Les amateurs de bonnes séries ont en effet troqué le plaisir de l’attachement sur la longueur à une ribambelle de personnages contre celui d’un arc narratif fulgurant, dont les promesses sont tenues jusqu’à la dernière seconde. Là où jadis les auteurs collaient au plus près des attentes du public en scrutant les forums et en rectifiant le tir au besoin, aujourd’hui le téléspectateur est suffisamment mature pour lâcher la bride et laisser la bête le conduire. La plupart des séries d’anthologie sont d’ailleurs tournées et fignolées avant diffusion -quand bien même l’audience aurait envie de se faire entendre, elle n’aurait de toute façon pas de prise sur ce qu’elle regarde.

A l’heure où la plupart des productions télé courent comme des poules sans tête derrière ce qu’elles croient deviner des envies du public, se muant en marionnettes de producteurs au service du grand capital, la nouvelle donne s’avère furieusement réjouissante. Et pas que pour le téléspectateur exigeant: les chaînes de télé prennent moins de risques financiers avec ces formats courts, et sont donc plus enclines à multiplier les commandes, tandis que les producteurs peuvent s’adjuger les services de noms ronflants qui ne voudraient pas nécessairement s’enchaîner à un projet récurrent.
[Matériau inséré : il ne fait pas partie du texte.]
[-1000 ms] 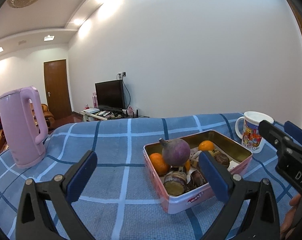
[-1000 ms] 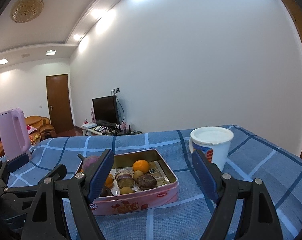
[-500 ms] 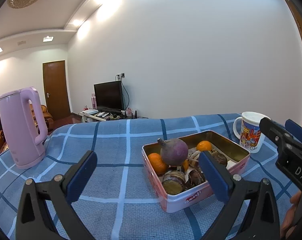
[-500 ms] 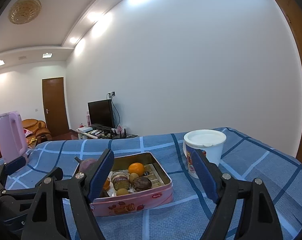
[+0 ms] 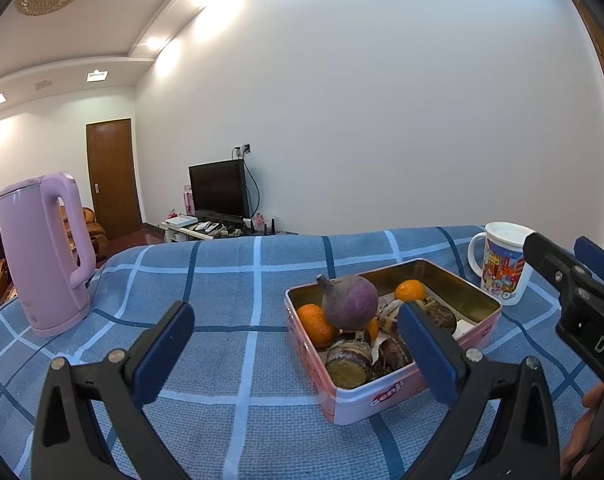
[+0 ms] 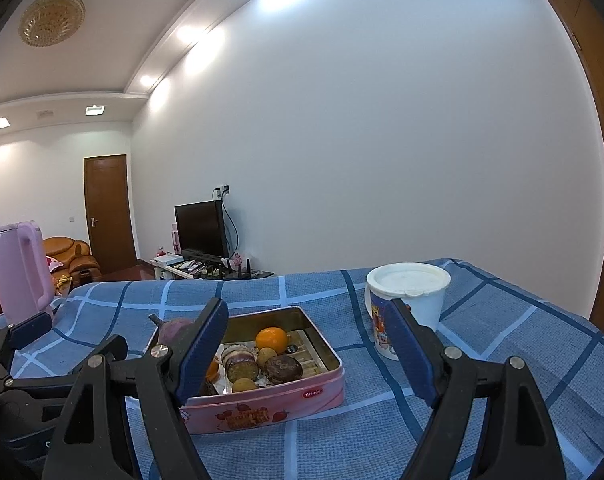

La durée réduite de Fargo était une condition sine qua non pour que Martin Freeman accepte d’en être. « La raison pour laquelle je n’ai jamais tourné un pilote de série classique, même quand j’étais plus jeune, et pour laquelle ça ne me tente pas non plus aujourd’hui, est l’idée de signer un morceau de papier qui me lie pour six ou sept ans« , a expliqué l’acteur britannique à Entertainment Weekly. Espérons alors que les appels d’offre récents de la RTBF (dix épisodes bouclés) percoleront jusqu’à lui.

?(1) BLACK MIRROR – PROJECTION LE VENDREDI 30 MAI DANS LE CADRE DU FESTIVAL ARE YOU SERIES?

? (2) TRUE DETECTIVE – PROJECTION EN FORME DE BINGE SCREENING LE SAMEDI 31 MAI À 19 H DANS LE CADRE DU FESTIVAL ARE YOU SERIES?